__THE PROBLEM__: The word "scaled" may appear in the records below. Report how many lines contain it, and write nothing besides the number.

__TASK INPUTS__:
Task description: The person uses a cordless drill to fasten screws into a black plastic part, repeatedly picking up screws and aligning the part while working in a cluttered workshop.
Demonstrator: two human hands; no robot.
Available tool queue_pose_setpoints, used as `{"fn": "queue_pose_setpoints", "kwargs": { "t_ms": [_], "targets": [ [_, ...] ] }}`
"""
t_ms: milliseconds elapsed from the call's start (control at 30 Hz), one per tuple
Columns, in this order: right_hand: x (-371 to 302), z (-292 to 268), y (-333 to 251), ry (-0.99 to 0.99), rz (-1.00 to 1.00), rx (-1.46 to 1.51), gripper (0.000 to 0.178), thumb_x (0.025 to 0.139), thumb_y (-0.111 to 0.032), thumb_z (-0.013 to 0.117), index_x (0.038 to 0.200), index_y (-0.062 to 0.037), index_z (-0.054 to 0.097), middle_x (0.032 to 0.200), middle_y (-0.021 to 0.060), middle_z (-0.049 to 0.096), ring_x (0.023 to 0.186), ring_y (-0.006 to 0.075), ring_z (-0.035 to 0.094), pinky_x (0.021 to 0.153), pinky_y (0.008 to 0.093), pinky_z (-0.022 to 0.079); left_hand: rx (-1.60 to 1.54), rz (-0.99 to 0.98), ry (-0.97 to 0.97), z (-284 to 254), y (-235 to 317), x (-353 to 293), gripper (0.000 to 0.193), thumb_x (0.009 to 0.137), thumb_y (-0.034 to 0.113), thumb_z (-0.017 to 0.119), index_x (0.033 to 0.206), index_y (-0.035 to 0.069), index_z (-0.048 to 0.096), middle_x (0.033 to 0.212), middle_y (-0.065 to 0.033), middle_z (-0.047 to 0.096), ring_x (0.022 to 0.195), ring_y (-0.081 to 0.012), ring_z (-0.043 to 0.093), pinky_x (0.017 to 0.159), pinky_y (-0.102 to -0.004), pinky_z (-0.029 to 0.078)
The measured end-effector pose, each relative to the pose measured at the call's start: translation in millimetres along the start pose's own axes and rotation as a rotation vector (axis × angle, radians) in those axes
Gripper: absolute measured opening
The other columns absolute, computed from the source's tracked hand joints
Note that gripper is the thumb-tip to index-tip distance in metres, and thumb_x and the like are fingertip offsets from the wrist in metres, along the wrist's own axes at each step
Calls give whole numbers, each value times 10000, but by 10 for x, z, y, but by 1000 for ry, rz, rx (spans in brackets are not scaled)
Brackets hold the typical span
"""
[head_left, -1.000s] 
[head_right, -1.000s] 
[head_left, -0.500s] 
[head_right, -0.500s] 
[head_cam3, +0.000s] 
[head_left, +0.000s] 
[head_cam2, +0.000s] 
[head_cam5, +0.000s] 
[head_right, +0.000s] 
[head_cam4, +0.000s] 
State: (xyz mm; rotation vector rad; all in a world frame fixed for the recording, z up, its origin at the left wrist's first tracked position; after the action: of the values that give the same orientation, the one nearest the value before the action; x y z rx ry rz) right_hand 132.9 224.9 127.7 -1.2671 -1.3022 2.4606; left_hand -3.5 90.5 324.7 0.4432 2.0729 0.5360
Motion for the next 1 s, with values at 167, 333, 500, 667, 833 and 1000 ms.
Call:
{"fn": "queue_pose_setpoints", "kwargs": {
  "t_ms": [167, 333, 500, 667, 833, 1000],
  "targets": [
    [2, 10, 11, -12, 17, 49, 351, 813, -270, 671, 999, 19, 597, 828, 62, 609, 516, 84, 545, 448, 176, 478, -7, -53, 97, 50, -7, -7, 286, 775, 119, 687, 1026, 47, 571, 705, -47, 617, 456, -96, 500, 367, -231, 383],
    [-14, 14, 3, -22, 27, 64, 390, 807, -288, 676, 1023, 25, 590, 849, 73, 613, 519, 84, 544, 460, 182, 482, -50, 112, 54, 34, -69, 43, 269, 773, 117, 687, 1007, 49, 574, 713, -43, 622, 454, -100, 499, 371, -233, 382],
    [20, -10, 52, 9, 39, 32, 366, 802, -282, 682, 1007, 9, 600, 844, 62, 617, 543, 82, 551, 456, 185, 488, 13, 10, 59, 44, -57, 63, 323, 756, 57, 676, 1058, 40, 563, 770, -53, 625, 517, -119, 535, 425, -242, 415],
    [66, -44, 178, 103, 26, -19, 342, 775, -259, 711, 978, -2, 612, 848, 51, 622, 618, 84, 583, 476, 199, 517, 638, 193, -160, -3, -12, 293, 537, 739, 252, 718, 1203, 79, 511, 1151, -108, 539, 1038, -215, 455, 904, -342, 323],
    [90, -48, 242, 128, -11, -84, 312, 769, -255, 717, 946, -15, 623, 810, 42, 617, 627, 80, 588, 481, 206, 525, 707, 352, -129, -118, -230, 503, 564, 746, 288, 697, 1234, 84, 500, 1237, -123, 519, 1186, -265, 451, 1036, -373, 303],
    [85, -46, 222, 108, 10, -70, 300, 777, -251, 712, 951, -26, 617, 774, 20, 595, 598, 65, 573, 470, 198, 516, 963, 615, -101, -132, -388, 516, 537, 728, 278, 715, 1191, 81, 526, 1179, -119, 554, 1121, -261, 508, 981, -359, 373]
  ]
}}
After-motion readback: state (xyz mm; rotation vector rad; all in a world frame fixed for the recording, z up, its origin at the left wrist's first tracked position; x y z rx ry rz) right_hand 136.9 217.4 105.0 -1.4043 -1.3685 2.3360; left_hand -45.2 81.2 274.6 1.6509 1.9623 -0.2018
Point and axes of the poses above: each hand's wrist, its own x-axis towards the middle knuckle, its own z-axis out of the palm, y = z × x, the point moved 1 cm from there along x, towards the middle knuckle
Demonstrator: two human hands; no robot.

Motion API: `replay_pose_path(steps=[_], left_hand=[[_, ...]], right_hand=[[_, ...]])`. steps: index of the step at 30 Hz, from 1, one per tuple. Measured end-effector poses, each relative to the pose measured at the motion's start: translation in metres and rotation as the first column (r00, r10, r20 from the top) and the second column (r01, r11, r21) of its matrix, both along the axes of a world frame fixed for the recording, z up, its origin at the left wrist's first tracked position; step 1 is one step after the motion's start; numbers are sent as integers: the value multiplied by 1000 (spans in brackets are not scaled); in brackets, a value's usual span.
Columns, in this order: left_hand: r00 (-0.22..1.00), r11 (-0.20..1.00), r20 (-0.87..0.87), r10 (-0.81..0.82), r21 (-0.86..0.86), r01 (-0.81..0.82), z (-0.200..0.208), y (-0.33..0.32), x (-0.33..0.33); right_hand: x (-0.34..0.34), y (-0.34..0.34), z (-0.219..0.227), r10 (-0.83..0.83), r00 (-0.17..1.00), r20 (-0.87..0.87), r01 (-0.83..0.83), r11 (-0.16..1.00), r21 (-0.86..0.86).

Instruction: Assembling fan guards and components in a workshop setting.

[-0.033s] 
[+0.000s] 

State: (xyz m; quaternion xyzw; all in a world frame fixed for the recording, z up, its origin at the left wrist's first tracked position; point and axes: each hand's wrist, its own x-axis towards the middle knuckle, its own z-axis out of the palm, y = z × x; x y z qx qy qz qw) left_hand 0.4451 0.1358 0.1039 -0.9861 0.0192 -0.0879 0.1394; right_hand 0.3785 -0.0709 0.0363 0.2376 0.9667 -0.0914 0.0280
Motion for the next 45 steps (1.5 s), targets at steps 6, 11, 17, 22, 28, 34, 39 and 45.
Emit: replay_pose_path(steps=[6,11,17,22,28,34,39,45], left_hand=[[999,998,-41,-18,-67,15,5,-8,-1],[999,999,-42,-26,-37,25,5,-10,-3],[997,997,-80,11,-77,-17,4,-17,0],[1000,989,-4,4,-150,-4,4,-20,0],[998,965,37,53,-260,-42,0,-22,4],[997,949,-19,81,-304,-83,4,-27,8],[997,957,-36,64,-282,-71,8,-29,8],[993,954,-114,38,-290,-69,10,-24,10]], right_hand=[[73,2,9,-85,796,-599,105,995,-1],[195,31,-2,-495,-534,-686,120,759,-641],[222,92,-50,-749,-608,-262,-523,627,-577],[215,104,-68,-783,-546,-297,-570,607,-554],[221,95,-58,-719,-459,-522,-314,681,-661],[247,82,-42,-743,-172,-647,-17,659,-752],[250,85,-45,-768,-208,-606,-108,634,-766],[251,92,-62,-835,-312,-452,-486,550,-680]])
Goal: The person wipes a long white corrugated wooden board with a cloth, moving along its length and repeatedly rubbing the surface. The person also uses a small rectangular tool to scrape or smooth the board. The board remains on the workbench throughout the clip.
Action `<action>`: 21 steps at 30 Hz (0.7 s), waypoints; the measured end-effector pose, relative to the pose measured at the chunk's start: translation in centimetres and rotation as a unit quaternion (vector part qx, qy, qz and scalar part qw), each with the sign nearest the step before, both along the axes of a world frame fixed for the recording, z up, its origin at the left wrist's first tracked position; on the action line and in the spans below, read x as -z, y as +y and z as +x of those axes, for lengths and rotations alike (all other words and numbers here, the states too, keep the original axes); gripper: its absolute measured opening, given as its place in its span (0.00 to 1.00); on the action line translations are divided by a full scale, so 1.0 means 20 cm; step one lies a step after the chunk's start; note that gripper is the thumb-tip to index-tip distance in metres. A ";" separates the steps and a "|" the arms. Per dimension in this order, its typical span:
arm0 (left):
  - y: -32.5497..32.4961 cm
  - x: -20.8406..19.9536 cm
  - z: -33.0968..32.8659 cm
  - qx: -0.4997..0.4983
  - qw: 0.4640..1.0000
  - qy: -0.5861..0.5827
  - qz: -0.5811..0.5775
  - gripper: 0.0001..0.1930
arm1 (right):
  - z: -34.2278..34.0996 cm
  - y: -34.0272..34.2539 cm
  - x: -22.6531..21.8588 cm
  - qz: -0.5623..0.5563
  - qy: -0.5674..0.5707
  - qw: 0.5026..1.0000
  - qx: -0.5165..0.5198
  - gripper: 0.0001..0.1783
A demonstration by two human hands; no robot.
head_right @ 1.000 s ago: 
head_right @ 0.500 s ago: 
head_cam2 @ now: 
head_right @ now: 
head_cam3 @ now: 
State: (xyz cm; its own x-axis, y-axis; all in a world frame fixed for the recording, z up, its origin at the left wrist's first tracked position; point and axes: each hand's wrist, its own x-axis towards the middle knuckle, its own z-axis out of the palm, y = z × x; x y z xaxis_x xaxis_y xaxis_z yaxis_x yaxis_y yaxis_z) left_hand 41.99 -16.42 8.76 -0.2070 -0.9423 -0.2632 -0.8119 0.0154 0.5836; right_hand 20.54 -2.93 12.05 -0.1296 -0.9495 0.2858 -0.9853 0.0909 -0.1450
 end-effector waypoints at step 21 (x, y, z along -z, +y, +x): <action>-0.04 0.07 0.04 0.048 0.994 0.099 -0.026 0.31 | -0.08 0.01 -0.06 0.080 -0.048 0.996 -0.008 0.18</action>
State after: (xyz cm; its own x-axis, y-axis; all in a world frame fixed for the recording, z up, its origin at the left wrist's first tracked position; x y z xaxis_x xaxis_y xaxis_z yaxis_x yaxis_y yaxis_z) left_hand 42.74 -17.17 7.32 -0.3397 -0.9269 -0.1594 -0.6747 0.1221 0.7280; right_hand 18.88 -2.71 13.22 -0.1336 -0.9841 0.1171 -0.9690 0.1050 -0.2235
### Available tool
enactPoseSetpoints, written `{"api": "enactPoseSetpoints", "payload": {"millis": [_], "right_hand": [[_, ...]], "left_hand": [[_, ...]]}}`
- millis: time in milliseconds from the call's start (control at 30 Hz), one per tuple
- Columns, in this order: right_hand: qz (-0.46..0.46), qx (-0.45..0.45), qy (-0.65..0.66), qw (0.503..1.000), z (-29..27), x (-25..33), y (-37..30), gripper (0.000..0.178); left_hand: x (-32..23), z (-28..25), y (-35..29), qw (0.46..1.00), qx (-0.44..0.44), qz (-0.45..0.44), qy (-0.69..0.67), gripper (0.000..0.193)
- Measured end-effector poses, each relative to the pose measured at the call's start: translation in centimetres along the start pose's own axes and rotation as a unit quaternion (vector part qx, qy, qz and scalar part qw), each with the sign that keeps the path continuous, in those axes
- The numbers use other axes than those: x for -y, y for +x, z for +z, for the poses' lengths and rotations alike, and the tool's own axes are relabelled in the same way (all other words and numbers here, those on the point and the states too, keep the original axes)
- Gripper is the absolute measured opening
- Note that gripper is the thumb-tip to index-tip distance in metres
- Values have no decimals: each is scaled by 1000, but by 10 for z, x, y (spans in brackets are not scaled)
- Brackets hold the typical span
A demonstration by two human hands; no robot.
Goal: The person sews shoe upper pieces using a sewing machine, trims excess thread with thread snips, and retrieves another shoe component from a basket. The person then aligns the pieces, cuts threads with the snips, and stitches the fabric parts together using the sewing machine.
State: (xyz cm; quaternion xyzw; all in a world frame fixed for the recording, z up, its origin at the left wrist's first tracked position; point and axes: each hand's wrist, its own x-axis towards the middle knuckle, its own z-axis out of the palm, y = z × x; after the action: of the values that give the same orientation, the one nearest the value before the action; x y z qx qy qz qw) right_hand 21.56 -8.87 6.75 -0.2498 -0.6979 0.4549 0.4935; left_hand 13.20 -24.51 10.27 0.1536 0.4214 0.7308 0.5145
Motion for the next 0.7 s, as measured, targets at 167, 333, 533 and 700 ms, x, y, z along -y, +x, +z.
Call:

__ANSWER TO THE EXERCISE__: 3